━━━ RECORDS FOR THE TASK ━━━

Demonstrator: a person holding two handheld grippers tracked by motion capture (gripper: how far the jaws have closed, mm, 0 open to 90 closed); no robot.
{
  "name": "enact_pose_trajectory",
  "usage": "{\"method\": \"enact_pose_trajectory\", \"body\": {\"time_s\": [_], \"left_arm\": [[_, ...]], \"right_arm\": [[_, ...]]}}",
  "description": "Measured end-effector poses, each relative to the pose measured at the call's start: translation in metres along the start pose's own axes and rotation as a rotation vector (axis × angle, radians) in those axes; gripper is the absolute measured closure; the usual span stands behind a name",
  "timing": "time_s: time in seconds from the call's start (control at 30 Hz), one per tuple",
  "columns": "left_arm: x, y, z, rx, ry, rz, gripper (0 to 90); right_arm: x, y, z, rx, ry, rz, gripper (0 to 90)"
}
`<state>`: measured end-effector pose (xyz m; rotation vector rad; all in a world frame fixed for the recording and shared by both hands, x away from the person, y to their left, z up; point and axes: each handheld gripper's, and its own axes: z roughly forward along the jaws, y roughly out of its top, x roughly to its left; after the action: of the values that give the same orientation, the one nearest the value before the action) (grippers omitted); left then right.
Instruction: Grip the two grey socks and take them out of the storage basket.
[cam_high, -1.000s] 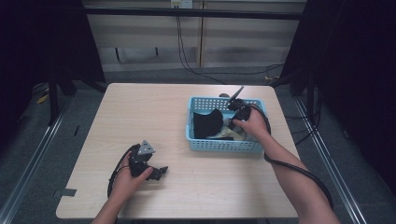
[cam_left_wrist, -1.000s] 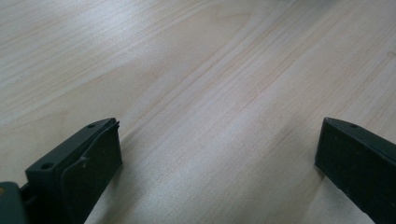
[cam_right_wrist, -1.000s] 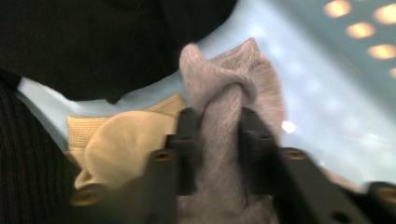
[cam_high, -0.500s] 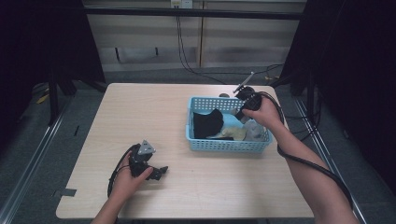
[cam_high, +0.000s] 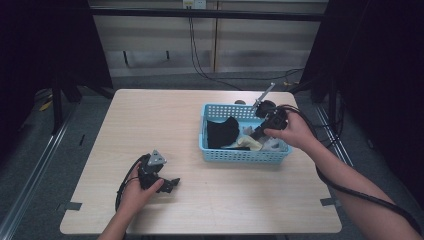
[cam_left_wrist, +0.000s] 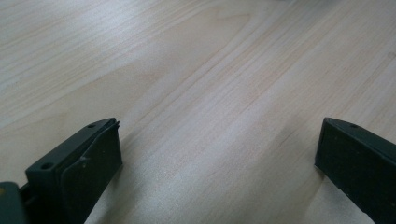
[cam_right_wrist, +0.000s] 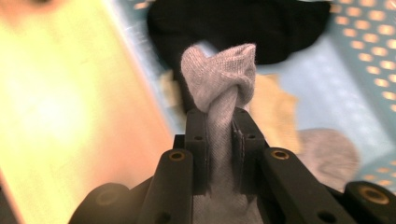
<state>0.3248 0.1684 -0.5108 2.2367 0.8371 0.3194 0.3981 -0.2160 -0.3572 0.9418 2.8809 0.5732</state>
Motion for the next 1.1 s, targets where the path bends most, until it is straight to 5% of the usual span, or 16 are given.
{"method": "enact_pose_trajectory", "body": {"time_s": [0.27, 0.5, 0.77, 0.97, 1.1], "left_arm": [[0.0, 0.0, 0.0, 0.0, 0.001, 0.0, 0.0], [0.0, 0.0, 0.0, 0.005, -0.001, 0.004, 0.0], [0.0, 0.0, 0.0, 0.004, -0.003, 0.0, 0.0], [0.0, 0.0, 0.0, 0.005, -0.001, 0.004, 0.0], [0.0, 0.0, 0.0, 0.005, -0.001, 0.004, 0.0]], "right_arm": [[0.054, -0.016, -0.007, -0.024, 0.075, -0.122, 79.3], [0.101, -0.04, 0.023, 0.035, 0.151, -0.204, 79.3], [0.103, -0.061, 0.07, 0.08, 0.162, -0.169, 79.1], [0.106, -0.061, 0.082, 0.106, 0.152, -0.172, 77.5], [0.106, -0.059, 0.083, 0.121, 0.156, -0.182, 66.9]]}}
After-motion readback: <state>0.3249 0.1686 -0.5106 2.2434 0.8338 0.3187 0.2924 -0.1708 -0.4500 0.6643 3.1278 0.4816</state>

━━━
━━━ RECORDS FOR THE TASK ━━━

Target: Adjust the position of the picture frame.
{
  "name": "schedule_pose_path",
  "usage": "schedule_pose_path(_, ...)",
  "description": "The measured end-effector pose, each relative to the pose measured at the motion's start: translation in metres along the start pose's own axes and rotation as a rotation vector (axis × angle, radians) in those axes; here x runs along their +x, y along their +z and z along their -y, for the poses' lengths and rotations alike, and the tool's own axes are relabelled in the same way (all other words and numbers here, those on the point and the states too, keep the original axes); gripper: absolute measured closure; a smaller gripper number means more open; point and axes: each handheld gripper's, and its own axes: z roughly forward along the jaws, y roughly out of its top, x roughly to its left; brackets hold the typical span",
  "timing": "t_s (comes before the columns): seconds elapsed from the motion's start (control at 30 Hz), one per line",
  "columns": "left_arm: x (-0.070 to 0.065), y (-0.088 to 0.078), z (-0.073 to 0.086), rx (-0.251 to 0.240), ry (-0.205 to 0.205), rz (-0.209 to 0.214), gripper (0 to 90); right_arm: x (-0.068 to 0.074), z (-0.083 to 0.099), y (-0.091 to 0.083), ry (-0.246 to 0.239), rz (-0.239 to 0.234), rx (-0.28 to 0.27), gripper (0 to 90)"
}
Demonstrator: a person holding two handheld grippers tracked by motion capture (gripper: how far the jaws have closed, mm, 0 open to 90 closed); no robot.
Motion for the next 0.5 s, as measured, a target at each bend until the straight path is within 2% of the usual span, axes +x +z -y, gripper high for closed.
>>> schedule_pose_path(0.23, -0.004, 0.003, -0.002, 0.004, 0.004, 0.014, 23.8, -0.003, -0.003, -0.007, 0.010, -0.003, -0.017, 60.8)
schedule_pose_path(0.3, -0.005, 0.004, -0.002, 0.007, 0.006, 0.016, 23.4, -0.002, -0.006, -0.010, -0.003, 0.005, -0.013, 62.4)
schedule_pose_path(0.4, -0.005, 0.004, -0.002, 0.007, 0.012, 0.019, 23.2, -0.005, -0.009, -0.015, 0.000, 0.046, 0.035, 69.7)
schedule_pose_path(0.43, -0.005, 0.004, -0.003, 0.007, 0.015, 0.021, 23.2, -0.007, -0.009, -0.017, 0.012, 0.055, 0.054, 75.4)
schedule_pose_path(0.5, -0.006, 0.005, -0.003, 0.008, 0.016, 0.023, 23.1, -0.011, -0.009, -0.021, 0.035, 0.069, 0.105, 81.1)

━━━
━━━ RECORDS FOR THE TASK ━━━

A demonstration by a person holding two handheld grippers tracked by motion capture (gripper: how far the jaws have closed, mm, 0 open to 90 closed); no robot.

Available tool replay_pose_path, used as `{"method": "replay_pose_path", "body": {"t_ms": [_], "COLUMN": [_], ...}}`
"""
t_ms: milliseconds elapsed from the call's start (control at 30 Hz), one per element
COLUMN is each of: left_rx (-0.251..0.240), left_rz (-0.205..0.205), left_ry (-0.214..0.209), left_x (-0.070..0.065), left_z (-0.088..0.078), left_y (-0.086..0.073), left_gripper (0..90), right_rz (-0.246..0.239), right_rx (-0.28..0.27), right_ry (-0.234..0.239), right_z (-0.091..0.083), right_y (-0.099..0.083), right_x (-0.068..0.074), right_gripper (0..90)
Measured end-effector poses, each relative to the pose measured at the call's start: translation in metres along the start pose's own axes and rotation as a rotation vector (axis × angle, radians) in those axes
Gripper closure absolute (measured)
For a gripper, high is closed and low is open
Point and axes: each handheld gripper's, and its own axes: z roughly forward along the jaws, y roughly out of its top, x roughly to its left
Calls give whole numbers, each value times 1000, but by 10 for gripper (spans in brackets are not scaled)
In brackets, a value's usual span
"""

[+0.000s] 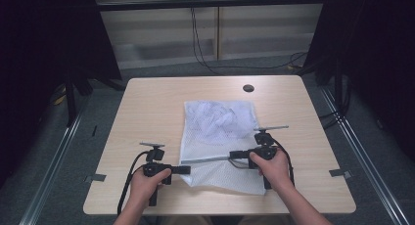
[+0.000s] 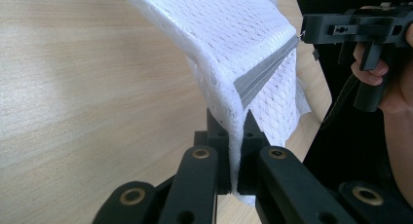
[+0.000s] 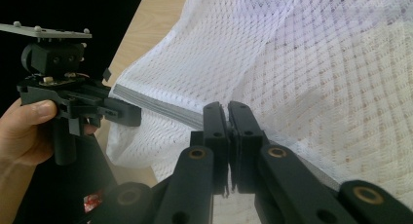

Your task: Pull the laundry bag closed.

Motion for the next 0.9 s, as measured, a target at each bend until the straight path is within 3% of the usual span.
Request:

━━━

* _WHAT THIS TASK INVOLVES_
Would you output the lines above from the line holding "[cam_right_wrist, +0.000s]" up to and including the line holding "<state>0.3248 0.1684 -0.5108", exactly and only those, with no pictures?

* _RESPONSE TO THE EXERCISE_
[cam_right_wrist, +0.000s] 
<state>0.3248 0.1684 -0.5108 2.2367 0.8371 0.3194 0.3981 -0.2160 -0.3572 0.9418 2.8809 0.5732</state>

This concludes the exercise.